Once the Chicago-based planemaker starts to emerge from the Max crisis, it will need the extra employees to mount a commercial comeback for the plane.
(Bloomberg) – In the weeks before Boeing Co. halted 737 Max production in January, company executives took a hard look at all the personnel who’d be left with little to do when the last jets rolled out of their Seattle-area factory.
The conclusion they came to, though, was surprising: The problem wasn’t that there’d be too many mechanics idly milling around for months on end, but rather too few of them.
Sure, there’d be a cost to having them on payroll, but what worried managers more was the thought of not having enough workers around when they finally restart output of the Max. That task will be made more difficult by the need to simultaneously maintain the hundreds of Max jets that Boeing built last year but was forced to keep in storage until airlines can start flying them.
So on Dec. 13, Boeing welcomed 115 new mechanics and assembly-line workers to its Pacific Northwest manufacturing hub. Another 122 new employees started Jan. 10, and 143 the week after that, while only 31 machinists left the company that month. All told, union figures show, Boeing has hired about 730 of these workers, a figure that is almost entirely new additions, according to IAM District 751, the company’s biggest labor union.
It’s a big gamble. Boeing executives currently plan to restart the factory in the next couple months, on the expectation that by around midyear regulators will lift the flight ban they imposed on the Max in early 2019 following two deadly crashes. If Boeing’s timetable proves too optimistic, as its earlier predictions have, the costs will pile up – not just from the new hires, but also from the 3,000 other Max assembly workers the company has kept on the payroll since shutting down production.
“There’s some major risks,” said George Ferguson, an analyst with Bloomberg Intelligence. “If you’re Boeing and you want a share of the market in the future, you’re going to need to make sure you go out and protect it now.”
To make matters worse, the push to ramp output back up comes just as concern is mounting that the coronavirus will curb air travel and dissuade airlines from taking the planes they’ve already ordered — let alone buying new ones.
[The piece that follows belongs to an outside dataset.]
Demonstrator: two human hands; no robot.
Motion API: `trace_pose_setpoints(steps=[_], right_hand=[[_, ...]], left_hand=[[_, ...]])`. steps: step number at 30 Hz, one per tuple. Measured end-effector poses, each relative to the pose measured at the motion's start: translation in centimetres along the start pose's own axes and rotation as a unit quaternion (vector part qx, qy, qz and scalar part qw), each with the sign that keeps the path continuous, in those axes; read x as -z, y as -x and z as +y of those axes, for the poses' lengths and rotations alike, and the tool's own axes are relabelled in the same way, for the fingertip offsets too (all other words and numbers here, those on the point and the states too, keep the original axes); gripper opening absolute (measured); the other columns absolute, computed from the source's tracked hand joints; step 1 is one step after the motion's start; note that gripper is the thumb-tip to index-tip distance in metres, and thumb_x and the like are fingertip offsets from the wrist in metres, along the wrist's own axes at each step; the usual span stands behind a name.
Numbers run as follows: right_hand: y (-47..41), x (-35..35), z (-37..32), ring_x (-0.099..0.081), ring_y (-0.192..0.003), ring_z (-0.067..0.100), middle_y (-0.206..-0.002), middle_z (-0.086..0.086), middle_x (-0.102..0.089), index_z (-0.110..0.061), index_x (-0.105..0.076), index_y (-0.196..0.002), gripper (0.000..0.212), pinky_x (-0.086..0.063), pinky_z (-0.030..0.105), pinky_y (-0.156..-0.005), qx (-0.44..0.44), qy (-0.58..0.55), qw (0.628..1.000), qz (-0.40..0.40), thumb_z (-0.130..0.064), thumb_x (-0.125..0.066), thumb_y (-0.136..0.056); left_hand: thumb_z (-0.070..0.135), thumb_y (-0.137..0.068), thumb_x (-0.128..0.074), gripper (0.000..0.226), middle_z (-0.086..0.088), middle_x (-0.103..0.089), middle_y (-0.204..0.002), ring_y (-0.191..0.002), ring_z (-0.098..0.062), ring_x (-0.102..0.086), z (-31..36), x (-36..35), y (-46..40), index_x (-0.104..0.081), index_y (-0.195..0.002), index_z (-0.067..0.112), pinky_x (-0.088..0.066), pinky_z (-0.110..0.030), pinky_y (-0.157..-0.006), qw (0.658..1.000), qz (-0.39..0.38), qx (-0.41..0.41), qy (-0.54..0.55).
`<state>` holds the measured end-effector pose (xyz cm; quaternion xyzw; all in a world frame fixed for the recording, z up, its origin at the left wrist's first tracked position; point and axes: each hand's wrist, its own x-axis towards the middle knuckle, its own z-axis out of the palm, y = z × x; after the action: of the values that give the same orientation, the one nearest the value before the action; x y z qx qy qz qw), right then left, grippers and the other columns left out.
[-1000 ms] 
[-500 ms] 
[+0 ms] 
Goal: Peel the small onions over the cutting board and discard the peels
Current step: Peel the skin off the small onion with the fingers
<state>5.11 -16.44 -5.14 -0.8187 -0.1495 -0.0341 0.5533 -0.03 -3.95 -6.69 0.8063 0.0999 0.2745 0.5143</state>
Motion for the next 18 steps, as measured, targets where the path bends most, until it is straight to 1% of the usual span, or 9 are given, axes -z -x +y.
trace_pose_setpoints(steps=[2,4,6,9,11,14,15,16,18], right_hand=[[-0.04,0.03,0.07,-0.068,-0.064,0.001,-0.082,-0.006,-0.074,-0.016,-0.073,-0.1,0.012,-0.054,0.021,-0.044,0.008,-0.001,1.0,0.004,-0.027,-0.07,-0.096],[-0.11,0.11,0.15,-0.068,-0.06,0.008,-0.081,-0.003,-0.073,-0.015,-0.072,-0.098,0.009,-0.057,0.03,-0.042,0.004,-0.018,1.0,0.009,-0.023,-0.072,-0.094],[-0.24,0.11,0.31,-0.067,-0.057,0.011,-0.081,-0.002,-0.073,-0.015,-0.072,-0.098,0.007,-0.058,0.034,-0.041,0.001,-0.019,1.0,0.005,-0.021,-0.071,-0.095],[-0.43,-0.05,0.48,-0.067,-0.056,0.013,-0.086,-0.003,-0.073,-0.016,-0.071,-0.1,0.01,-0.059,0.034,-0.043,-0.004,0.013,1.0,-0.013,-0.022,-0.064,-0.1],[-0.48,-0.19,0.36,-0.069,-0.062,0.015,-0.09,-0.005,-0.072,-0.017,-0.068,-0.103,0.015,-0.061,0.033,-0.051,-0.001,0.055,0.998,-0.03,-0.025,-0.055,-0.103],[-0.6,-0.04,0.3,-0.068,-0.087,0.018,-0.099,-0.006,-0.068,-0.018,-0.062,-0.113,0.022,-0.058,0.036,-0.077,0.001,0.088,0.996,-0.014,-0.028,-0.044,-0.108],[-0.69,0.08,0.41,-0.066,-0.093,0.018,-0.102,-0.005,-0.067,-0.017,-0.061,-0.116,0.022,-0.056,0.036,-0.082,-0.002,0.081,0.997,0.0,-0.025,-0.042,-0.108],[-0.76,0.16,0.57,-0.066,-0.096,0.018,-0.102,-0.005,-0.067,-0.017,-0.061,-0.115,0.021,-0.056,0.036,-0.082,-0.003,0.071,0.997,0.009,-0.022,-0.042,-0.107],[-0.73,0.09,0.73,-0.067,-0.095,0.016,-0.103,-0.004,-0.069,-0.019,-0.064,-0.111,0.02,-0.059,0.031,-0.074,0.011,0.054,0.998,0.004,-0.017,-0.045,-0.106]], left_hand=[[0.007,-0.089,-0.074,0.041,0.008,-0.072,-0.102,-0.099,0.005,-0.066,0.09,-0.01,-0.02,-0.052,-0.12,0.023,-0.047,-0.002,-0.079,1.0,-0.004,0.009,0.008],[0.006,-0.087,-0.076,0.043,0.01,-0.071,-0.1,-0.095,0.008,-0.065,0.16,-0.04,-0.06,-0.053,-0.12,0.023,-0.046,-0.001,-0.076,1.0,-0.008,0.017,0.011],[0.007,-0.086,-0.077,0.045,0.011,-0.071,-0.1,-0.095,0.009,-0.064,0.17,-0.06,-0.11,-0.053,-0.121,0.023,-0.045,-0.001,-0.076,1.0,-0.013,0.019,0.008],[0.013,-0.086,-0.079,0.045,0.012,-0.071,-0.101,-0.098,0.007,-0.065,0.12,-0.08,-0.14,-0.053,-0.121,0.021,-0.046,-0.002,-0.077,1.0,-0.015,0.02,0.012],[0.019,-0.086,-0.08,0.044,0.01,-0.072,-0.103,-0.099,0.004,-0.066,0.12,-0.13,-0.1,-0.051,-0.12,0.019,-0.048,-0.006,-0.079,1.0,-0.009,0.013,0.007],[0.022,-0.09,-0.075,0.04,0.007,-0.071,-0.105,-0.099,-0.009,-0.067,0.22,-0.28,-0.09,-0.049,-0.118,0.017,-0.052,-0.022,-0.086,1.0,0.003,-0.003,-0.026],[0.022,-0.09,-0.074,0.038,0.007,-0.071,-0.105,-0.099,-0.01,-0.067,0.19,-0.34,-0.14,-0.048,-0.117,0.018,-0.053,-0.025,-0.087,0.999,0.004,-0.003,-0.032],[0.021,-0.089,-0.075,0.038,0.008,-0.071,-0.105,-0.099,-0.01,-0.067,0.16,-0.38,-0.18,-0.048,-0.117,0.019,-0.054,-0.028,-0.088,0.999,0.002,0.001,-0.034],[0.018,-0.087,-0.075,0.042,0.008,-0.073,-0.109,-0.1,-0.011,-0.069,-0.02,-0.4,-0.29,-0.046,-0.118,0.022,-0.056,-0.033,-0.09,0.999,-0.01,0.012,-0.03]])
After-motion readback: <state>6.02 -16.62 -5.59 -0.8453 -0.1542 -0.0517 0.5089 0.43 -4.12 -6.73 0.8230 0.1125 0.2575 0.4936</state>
Boeing’s stock was hard hit in last week’s global equity sell-off, sinking 17%. It’s now down 37% over the past year.
Once Boeing starts to emerge from the Max crisis, it will need the extra employees to mount a commercial comeback for the plane – both in the factory and in the parking lots where the company and airlines have stored about 800 aircraft.
Without the new workers, labor shortages could disrupt Boeing’s production and enable Airbus SE to widen its lead in the crucial market for single-aisle jets.
There are already signs that some of Boeing’s suppliers are preparing to snap out of their hibernation. Spirit AeroSystems Holdings Inc., which jettisoned 3,200 jobs because of the production pause, said last week that it would resume making 737 Max fuselages for Boeing this month.
In the middle of March, with the Max’s grounding hitting the one-year mark, Boeing Chief Executive Officer Dave Calhoun is expected to speak before suppliers. Uncertainty and financial strain are starting to pile up at the partsmakers, posing another risk to Boeing.
While Boeing is spending heavily in anticipation of a Max comeback, it’s far from certain when or whether the strategy will pay off. The Chicago-based planemaker projected in January that it will absorb about $4 billion in “abnormal” costs related to the production halt, primarily in 2020. That’s on top of the $14.6 billion in the other Max costs outlined by the company.
The recent Max hired are primarily tending to newly built planes that Boeing can’t deliver until the grounding ends. The parked narrow-body jets – taped up against the elements in storage lots in Texas and California as well as the Seattle area and an Eastern Washington airport in Moses Lake – represent about $20 billion of inventory for Boeing, Bloomberg Intelligence estimated.
Inside the 737 factory in Renton, the east and west final assembly lines have been empty since Boeing rolled out the last Max in January. There are still aircraft on the center line, frozen in place since production was shut down.
Engineers and mechanics are using that as a lab to study every step in making the plane to how the manufacturing flow can be streamlined and improved, Alder said. For example, the toolkits have been matched to the work that will be performed by every mechanic along the line for each two-hour segment of their day.
“We’ve maintained our staffing levels on the 737 program to focus on factory initiatives, while temporarily assigning some employees,” said Doug Alder, a Boeing spokesman.
But getting the Max production back into high gear will involve a delicate balancing act, since Boeing won’t want to add to its inventory of 400 or so planes built during the grounding and never shipped to customers. Then there’s the risk of disruption as the 600 suppliers who provide parts and structures for the Max make their own calculations as to when the plan will return — and whether they’ll be able to stay afloat until then.
Especially hard hit are smaller operators whose working capital was clipped when Boeing adopted 120-day payments several years ago, said aerospace consultant Kevin Michaels.
“If you’re a supplier that sees your revenue cut in half, that could be enough to put you out of business,” said Michaels, who is managing director of AeroDynamic Advisory. “It only takes one supplier to muck it up,” he added of the parts shortages that can cause production snarls.